» **Problem details**
Reproduce each line of the entries that carries "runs".

Data excerpts:

Segment Open

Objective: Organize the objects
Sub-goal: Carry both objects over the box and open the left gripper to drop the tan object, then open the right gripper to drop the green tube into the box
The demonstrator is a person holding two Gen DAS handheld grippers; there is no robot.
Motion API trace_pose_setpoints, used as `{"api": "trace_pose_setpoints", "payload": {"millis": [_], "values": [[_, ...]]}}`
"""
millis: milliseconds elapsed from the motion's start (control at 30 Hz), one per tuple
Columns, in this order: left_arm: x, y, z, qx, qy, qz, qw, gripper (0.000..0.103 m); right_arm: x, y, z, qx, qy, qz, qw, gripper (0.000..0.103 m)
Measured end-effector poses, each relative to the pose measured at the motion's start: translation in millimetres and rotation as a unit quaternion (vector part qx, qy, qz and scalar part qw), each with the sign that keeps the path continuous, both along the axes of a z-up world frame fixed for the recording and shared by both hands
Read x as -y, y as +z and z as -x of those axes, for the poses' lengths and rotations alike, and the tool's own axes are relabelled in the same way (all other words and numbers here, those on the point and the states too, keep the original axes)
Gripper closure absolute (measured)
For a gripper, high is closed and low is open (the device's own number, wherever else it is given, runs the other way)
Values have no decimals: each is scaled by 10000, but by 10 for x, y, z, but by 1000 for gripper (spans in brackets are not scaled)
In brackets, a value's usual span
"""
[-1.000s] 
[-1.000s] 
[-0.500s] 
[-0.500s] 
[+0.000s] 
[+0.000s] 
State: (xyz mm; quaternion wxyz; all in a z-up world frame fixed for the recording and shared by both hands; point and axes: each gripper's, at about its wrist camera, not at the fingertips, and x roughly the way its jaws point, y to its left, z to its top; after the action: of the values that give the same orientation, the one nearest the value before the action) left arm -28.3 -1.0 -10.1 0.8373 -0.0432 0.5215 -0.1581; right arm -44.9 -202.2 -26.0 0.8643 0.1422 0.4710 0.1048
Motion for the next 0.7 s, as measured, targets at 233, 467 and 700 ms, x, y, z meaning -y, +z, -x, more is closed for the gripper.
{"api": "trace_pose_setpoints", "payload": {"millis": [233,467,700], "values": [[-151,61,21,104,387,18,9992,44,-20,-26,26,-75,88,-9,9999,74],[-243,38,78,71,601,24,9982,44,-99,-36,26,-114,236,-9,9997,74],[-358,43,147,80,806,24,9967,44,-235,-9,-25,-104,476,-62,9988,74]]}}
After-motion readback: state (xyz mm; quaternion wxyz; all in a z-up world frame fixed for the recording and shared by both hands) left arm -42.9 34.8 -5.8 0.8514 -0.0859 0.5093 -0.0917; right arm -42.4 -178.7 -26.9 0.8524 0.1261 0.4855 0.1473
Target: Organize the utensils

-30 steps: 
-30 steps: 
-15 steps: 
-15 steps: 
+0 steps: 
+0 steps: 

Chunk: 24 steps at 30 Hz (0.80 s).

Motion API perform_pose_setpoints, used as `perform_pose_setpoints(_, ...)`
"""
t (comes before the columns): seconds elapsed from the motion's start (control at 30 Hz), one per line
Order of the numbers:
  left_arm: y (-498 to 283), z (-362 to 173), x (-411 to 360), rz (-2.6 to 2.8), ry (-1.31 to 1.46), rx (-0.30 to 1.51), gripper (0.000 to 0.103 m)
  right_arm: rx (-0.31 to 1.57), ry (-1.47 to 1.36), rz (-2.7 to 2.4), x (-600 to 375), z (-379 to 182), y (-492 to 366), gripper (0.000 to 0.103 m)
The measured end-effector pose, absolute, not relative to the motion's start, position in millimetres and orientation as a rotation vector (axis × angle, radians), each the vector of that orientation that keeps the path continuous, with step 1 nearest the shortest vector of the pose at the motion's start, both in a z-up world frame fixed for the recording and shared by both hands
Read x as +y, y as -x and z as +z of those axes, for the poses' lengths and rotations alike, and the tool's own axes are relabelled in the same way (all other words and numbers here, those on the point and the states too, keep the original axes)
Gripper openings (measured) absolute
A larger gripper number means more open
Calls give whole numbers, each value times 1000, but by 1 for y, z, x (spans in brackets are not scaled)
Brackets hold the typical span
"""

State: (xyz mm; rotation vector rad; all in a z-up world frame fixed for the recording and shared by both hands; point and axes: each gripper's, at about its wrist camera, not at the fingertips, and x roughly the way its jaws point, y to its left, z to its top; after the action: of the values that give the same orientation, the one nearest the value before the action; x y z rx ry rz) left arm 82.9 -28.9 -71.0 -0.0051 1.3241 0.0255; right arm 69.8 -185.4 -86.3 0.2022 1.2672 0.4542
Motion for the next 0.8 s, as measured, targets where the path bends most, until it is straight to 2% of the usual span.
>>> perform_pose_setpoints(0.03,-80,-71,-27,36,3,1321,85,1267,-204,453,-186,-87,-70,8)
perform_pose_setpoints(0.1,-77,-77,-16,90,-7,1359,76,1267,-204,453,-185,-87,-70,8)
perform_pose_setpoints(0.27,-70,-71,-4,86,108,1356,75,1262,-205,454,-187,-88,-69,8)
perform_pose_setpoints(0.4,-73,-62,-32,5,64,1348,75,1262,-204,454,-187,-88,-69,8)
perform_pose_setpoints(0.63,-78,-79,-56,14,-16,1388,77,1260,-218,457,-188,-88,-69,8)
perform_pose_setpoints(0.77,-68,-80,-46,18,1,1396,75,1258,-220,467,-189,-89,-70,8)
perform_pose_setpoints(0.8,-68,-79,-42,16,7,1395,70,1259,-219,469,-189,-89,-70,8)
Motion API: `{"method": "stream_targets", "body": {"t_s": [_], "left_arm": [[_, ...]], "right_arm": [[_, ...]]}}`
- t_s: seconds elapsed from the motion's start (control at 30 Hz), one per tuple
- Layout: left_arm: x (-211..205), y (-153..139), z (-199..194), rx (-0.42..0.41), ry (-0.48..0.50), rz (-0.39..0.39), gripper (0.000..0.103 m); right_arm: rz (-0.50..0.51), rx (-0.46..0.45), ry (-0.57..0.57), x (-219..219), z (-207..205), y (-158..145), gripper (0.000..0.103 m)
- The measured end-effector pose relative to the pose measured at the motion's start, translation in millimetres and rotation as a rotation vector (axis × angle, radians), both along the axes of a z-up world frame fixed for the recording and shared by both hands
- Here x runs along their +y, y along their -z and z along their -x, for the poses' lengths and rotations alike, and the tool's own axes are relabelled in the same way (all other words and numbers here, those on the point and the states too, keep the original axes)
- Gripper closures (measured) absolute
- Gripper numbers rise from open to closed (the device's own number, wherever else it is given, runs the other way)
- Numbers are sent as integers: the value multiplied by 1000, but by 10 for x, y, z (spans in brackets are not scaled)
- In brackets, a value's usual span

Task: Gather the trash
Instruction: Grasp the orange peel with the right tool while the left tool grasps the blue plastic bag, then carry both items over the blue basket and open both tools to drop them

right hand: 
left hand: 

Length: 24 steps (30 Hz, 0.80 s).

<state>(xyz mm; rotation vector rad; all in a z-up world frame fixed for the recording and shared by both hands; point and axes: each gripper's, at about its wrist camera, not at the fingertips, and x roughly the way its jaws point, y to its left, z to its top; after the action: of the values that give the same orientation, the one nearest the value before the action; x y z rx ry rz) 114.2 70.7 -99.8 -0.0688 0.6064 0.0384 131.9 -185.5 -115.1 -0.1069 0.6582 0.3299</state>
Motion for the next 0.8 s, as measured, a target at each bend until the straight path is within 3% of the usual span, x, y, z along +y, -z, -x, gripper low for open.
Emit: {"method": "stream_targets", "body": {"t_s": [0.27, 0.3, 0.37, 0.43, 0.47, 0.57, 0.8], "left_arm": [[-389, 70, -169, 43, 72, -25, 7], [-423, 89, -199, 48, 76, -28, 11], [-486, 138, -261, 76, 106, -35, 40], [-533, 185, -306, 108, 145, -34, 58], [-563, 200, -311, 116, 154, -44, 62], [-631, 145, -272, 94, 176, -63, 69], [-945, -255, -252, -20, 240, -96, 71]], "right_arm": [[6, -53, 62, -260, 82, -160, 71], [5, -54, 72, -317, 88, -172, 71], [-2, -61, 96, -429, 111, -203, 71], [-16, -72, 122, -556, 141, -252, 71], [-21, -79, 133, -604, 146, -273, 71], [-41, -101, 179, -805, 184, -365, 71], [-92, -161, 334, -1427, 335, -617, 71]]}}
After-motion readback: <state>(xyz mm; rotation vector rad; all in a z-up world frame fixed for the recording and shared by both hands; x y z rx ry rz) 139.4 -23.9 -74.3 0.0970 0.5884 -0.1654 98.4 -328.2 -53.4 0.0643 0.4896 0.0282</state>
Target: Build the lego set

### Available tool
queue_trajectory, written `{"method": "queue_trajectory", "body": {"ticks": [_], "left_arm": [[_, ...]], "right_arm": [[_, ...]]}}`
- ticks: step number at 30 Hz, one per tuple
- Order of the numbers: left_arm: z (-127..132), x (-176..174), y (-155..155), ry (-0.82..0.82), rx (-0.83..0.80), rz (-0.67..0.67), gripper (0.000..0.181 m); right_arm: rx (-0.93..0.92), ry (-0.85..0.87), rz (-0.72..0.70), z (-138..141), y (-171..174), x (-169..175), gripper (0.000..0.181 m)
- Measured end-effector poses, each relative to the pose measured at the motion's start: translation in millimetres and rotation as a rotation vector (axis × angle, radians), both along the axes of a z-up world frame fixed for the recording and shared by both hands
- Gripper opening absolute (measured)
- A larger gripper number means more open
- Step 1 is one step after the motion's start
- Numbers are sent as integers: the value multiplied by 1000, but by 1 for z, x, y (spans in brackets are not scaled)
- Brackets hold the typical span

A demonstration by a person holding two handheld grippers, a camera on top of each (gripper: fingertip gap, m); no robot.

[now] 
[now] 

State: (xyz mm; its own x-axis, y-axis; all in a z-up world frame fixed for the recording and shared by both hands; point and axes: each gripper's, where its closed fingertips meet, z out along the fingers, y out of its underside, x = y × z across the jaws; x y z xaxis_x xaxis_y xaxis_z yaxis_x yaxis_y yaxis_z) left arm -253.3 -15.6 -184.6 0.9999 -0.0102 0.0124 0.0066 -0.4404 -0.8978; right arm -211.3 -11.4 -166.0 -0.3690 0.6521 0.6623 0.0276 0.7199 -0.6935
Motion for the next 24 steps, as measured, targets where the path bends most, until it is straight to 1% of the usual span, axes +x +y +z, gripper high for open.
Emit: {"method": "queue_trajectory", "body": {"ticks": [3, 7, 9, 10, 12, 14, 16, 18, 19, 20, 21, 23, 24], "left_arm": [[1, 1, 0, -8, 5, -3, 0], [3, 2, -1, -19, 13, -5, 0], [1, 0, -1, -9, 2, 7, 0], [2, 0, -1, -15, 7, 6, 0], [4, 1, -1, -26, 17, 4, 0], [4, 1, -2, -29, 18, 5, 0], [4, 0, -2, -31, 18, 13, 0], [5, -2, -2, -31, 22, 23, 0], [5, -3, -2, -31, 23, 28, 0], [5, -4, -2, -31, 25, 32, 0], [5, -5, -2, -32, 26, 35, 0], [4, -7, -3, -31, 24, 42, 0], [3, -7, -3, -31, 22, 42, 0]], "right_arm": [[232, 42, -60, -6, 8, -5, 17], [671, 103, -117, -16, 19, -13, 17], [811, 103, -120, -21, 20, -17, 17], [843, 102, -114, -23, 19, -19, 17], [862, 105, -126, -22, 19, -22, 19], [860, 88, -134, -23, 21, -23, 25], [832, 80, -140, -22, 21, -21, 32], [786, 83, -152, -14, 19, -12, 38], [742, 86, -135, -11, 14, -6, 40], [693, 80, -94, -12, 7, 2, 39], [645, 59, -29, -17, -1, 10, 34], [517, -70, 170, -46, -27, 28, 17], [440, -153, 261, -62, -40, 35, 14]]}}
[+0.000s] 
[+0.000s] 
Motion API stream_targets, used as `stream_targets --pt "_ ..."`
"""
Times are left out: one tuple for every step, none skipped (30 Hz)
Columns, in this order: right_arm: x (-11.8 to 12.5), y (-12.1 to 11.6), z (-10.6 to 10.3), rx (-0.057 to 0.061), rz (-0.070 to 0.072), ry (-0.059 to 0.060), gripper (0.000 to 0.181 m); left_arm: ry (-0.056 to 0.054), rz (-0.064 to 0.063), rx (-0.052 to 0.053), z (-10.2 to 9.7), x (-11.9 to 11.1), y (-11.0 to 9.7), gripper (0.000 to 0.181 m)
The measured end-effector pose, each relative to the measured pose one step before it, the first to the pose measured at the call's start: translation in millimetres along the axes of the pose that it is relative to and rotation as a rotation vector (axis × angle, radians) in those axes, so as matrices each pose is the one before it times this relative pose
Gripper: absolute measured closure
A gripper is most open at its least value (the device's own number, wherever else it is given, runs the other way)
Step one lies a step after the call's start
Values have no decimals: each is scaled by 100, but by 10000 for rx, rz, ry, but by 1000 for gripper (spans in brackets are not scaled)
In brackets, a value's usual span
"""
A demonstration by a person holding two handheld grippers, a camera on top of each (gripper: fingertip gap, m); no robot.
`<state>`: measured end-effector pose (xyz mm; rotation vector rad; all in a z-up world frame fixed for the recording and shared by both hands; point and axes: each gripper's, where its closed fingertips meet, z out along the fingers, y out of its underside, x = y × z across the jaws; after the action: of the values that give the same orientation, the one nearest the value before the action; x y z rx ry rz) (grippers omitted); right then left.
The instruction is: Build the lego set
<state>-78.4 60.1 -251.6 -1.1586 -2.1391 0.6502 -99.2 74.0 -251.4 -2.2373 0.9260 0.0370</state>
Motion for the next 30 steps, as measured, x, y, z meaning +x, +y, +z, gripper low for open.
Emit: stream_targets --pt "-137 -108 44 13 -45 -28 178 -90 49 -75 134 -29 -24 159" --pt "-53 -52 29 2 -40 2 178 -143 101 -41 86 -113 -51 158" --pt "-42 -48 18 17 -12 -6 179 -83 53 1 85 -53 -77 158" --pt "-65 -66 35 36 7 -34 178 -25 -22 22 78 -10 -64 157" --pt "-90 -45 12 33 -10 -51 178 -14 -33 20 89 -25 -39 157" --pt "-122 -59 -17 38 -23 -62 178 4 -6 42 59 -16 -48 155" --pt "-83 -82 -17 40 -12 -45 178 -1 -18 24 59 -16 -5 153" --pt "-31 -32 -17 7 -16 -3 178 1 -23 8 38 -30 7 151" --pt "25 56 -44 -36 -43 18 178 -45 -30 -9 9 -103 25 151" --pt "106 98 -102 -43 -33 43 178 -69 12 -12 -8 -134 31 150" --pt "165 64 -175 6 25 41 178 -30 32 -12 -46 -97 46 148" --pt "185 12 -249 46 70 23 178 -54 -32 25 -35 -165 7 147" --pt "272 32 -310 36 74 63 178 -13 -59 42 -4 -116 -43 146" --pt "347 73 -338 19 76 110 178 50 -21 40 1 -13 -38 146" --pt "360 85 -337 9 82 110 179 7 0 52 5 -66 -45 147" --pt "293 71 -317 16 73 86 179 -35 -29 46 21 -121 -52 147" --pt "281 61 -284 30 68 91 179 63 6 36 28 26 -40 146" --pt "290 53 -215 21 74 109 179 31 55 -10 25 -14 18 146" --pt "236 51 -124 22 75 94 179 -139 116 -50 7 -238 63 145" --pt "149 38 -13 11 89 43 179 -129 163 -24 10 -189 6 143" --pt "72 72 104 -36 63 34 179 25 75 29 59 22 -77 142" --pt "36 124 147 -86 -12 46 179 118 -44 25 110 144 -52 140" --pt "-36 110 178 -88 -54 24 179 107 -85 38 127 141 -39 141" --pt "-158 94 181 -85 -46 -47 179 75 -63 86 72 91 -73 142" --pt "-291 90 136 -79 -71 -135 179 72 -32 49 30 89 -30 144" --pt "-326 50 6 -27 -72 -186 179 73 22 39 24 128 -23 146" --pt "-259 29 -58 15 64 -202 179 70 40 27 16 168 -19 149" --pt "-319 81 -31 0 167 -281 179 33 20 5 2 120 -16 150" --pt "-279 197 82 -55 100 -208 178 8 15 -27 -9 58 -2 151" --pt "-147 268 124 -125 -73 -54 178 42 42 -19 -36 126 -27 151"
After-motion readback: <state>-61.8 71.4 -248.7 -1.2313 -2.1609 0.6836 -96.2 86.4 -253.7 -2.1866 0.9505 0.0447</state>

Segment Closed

» **Problem solution**
For a gripper, high is closed and low is open (the device's own number, wherever else it is given, runs the other way)
- Here x runs along their +y, y along their -z and z along their -x, for the poses' lengths and rotations alike, and the tool's own axes are relabelled in the same way (all other words and numbers here, those on the point and the states too, keep the original axes)
- Gripper numbers rise from open to closed (the device's own number, wherever else it is given, runs the other way)
A gripper is most open at its least value (the device's own number, wherever else it is given, runs the other way)

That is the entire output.